- TASK TO CARRY OUT
Return every line below in which "white" appears.

START DATA SHOWN

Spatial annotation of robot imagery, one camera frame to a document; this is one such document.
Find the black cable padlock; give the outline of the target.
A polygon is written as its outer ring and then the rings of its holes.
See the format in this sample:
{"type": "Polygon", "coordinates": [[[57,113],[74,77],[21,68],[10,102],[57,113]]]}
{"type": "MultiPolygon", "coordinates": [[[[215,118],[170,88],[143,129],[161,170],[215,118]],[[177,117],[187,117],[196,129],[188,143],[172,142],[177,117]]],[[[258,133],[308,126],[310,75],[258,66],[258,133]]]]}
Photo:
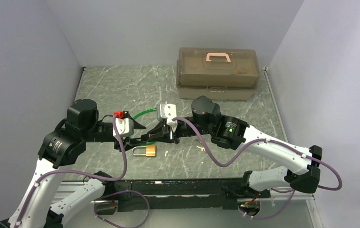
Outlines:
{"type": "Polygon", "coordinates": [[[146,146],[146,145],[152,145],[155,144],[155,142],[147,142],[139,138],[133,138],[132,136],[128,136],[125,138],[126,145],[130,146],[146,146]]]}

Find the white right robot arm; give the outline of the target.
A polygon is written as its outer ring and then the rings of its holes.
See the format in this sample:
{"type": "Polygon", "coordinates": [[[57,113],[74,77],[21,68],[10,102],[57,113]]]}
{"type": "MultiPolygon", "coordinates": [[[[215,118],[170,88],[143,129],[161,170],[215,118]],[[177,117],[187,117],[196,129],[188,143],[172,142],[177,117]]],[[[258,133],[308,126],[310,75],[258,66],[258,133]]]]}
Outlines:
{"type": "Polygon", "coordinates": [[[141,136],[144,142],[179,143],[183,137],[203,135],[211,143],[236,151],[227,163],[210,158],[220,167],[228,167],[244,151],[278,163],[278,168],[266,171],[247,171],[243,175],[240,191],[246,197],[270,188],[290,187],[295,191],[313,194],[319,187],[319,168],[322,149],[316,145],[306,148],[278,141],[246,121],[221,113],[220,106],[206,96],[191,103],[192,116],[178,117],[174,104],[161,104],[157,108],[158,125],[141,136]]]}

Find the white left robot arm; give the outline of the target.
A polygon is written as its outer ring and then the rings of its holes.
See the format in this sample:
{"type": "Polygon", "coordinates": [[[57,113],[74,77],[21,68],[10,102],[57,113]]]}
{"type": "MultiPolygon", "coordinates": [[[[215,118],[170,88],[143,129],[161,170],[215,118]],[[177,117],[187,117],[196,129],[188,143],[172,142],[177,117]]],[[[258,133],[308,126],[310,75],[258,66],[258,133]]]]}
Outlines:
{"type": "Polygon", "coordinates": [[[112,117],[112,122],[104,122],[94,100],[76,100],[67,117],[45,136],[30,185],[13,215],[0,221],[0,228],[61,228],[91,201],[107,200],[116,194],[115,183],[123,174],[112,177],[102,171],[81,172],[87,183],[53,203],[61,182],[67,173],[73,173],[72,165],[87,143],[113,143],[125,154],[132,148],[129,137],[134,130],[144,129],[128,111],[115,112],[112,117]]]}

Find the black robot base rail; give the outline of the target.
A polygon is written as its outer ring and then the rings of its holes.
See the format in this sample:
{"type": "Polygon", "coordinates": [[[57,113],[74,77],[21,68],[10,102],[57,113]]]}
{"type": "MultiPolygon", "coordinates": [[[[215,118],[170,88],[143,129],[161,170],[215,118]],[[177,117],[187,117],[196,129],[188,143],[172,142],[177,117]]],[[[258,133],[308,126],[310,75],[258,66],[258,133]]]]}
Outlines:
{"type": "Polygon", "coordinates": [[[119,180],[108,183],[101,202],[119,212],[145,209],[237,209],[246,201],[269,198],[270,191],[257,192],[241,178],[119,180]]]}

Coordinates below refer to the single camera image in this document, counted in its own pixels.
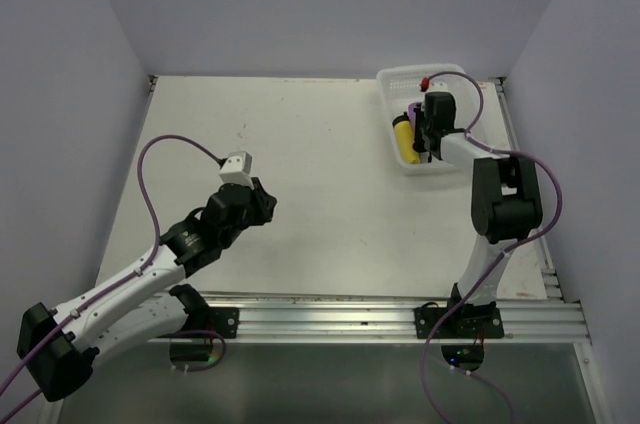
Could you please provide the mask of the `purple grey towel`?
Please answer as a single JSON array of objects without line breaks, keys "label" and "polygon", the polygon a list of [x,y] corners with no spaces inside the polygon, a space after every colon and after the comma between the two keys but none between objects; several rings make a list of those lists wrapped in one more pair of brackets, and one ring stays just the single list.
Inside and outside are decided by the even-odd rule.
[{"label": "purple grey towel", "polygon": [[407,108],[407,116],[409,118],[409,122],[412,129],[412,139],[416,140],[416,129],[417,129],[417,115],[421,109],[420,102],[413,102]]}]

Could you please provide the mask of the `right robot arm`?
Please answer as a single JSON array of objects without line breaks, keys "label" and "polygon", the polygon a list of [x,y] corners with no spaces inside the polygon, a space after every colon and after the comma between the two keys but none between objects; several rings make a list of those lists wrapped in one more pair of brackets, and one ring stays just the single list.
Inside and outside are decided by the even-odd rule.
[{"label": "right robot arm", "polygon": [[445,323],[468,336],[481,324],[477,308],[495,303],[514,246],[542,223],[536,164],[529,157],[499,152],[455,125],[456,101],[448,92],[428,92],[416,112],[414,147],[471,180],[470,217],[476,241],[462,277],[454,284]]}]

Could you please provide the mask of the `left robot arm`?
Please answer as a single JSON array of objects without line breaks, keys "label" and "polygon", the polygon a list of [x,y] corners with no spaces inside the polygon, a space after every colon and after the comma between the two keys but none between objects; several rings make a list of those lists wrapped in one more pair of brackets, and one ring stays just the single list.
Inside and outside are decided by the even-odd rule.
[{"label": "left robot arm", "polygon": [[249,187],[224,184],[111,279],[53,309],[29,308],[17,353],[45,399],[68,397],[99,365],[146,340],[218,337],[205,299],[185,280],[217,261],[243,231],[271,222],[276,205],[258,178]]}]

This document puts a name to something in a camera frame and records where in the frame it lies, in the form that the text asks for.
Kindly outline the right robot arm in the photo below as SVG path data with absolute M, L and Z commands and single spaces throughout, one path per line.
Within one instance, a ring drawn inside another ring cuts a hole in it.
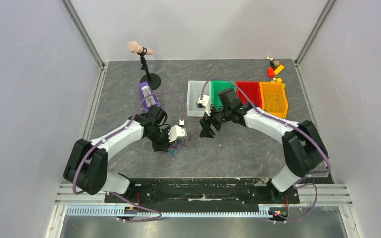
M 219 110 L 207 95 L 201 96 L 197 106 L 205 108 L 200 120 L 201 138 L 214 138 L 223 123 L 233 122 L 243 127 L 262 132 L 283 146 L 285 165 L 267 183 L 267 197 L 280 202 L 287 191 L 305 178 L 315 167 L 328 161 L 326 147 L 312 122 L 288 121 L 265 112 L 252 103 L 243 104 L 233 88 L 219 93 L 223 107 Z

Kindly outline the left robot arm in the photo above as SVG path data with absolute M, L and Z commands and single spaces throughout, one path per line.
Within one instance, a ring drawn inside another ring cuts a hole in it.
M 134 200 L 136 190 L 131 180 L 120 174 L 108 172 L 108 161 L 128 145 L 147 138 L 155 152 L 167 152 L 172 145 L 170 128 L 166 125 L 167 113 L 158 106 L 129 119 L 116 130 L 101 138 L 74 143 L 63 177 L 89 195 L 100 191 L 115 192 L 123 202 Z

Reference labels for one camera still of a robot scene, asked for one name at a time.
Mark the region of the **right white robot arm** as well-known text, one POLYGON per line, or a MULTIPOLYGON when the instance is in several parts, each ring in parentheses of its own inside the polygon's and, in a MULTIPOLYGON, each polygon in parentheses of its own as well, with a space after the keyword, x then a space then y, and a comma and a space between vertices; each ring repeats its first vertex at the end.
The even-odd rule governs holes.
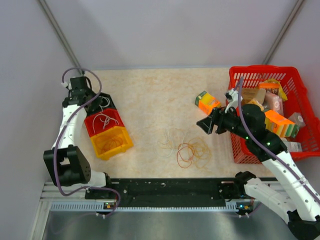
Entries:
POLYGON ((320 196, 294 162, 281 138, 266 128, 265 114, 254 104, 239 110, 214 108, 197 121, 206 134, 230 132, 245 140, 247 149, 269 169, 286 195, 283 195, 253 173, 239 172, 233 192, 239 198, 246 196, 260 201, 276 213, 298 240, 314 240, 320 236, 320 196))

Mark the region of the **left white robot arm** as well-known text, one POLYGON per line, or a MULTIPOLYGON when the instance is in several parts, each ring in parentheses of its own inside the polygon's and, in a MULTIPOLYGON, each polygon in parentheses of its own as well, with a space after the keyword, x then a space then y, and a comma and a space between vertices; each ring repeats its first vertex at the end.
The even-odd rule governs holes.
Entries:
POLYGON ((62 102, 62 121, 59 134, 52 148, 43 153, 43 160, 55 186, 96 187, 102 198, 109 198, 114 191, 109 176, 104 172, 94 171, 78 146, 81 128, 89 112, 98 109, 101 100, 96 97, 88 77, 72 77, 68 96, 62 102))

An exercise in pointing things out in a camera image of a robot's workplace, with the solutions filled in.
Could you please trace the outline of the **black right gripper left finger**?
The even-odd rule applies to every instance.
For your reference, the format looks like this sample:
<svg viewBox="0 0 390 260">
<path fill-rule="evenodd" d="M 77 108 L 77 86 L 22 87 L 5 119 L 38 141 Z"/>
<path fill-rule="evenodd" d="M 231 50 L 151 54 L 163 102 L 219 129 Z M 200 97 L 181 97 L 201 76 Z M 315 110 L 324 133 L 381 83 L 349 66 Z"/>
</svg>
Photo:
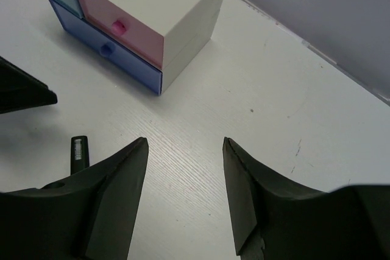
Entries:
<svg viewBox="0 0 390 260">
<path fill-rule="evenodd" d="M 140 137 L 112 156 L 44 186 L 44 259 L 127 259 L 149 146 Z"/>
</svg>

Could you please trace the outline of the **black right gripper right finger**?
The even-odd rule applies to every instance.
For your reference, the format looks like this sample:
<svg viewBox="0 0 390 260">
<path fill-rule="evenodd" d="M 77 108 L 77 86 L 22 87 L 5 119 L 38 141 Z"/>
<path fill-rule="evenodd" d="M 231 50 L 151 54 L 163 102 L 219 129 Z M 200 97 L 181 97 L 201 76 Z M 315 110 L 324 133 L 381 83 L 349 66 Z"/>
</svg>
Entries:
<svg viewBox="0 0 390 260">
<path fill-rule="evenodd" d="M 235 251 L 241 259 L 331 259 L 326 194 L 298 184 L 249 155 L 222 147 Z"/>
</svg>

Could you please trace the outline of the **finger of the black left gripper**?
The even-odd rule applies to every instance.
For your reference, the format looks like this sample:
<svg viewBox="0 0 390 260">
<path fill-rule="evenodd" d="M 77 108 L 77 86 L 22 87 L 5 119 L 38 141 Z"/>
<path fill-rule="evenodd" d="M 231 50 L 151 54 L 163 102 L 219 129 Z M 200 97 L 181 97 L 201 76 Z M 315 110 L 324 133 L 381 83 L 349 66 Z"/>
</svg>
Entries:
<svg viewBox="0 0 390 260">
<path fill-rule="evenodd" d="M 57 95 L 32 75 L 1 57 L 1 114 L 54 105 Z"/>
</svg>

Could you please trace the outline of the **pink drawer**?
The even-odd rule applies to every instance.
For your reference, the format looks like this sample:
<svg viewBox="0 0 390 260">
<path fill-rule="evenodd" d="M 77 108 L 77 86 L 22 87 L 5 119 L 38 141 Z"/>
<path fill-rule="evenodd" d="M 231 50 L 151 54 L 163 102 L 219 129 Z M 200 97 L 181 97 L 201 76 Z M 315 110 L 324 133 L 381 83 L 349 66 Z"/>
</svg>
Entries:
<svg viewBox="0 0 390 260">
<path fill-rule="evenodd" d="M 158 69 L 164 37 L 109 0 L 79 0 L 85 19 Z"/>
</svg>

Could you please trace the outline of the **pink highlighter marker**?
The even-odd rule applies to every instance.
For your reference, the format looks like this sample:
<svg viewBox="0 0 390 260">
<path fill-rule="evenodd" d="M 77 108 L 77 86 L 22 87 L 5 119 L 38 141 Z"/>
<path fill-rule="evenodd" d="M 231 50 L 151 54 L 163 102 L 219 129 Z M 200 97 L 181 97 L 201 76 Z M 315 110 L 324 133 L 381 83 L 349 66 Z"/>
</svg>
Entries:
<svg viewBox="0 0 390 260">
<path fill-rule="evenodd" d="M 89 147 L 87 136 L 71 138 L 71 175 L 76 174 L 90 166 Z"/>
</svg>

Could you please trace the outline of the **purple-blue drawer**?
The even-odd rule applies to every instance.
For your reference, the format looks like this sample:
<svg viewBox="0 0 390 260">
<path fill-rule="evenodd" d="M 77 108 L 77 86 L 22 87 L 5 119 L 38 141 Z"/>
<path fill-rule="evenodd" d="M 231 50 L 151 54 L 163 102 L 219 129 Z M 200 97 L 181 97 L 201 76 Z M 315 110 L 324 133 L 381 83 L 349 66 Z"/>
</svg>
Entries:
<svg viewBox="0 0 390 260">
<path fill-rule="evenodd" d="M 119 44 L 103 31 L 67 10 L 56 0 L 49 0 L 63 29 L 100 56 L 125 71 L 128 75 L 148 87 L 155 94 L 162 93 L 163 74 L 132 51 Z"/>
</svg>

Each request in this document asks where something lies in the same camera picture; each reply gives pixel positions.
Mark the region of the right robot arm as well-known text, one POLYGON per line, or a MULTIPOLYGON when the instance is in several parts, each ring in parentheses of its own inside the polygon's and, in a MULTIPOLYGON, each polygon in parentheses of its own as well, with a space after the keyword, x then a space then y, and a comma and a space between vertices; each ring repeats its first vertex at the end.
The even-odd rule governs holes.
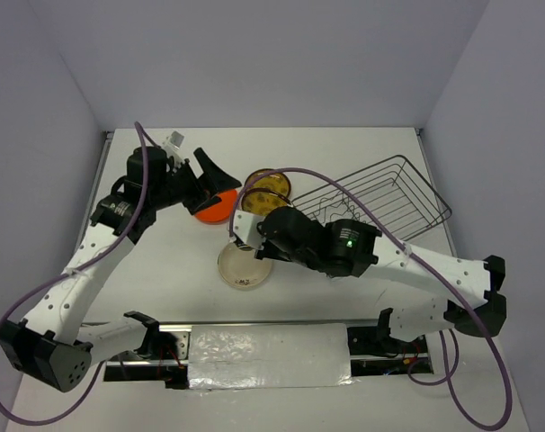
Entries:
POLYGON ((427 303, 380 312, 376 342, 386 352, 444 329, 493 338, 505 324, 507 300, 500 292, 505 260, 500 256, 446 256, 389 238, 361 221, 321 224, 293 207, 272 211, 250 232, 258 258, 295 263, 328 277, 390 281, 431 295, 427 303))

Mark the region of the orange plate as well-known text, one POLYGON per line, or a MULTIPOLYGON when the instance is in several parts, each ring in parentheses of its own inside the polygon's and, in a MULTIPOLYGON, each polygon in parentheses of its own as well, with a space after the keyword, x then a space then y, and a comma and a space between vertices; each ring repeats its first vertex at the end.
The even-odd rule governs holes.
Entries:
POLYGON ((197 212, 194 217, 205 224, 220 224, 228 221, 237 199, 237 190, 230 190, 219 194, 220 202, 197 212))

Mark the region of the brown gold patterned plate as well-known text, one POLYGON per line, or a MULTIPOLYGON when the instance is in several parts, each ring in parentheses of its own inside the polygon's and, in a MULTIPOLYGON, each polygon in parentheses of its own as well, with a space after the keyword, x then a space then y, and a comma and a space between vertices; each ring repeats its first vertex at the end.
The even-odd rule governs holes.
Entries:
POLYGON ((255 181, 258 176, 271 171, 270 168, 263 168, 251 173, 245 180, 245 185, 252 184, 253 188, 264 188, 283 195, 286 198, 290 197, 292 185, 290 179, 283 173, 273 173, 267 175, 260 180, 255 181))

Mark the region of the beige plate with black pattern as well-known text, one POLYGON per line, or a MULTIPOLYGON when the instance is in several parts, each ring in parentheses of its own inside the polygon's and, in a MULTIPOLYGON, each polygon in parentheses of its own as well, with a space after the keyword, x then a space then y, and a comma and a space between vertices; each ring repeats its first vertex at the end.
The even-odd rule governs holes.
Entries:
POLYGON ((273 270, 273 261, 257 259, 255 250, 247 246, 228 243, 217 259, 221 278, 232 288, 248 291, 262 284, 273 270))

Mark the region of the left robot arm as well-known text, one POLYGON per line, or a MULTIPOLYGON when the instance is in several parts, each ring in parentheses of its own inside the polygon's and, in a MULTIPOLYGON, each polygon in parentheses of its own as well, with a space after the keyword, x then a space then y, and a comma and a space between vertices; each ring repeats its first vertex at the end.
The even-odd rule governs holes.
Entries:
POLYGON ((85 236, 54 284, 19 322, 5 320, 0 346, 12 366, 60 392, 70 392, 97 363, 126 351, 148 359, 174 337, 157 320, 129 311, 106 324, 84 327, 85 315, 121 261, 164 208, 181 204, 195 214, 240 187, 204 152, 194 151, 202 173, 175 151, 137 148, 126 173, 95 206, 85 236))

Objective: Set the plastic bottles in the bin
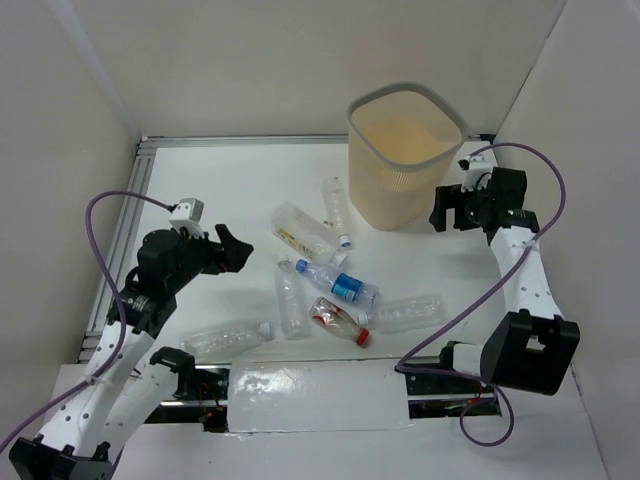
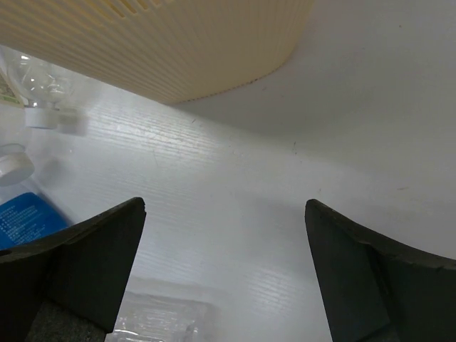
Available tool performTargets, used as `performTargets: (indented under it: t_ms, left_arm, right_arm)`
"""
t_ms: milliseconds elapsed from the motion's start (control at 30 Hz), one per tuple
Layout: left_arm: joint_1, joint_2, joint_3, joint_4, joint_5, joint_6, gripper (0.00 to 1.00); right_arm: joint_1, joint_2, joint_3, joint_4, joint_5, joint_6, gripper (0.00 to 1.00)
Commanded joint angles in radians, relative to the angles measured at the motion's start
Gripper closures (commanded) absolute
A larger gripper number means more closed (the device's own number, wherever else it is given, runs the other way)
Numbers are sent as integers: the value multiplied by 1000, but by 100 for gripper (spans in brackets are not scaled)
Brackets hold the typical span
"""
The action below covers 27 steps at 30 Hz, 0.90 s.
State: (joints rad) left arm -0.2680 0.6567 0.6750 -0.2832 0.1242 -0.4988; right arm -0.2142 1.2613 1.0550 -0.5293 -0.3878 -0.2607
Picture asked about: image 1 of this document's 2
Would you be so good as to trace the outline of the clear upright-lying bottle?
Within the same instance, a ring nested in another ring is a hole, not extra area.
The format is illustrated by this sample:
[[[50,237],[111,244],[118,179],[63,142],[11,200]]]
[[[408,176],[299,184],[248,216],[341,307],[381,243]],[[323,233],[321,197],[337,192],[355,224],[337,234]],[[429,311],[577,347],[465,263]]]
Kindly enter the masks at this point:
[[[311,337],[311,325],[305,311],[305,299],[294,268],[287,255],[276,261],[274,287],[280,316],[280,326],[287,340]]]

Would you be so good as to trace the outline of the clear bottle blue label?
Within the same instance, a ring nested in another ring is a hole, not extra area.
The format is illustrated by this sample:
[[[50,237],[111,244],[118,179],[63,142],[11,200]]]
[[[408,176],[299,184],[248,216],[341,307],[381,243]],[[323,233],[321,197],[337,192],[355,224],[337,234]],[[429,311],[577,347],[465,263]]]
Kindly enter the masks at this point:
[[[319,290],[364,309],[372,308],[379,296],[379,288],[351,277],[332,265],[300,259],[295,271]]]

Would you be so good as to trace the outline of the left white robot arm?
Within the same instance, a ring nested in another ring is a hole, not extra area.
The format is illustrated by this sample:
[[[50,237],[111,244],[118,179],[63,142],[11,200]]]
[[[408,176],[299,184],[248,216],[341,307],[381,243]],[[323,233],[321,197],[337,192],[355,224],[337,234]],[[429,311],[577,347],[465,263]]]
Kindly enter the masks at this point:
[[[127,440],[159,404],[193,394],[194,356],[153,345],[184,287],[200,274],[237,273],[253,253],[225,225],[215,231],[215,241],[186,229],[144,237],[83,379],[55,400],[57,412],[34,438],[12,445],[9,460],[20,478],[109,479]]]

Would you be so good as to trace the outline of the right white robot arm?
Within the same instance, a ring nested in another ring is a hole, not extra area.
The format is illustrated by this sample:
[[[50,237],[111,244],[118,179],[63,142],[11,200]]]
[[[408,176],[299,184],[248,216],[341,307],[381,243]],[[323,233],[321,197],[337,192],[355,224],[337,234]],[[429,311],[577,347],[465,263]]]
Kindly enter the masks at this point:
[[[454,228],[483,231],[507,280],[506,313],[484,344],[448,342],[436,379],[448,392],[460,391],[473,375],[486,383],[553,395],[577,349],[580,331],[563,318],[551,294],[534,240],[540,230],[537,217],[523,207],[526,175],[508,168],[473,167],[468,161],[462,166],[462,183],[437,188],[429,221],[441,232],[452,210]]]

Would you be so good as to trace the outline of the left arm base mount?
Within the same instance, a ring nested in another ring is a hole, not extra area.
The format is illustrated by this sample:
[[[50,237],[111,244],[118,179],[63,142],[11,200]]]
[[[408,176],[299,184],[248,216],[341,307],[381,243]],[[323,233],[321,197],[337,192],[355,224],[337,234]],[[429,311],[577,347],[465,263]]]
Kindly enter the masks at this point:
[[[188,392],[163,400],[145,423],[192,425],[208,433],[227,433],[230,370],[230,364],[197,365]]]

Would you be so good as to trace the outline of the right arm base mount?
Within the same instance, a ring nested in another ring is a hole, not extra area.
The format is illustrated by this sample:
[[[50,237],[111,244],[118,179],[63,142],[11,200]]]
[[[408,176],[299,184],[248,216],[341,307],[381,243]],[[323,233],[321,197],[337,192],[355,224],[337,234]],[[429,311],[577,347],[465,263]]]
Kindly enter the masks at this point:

END DATA SHOWN

- ANSWER SECTION
Find the white right robot arm; give the outline of the target.
Find the white left robot arm; give the outline of the target.
Mark the region of the **right white robot arm** as well-known text, one POLYGON per line, or a MULTIPOLYGON when the instance is in several parts, each ring in parentheses of its own inside the polygon's and, in a MULTIPOLYGON, each polygon in parentheses of its own as well, with a space after the keyword, x then a space then y, and a comma and a space between vertices; each ring repeats its first vertex at the end.
Mark the region of the **left white robot arm** as well-known text, one POLYGON per line, or a MULTIPOLYGON when the instance is in several parts, each ring in parentheses of its own inside the polygon's and, in a MULTIPOLYGON, each polygon in parentheses of its own as well, with a space after the keyword, x then a space then y, and a comma and a space between vertices; each ring repeats its first vertex at the end.
Would you be so good as to trace the outline of the left white robot arm?
Would you be so good as to trace the outline of the right white robot arm?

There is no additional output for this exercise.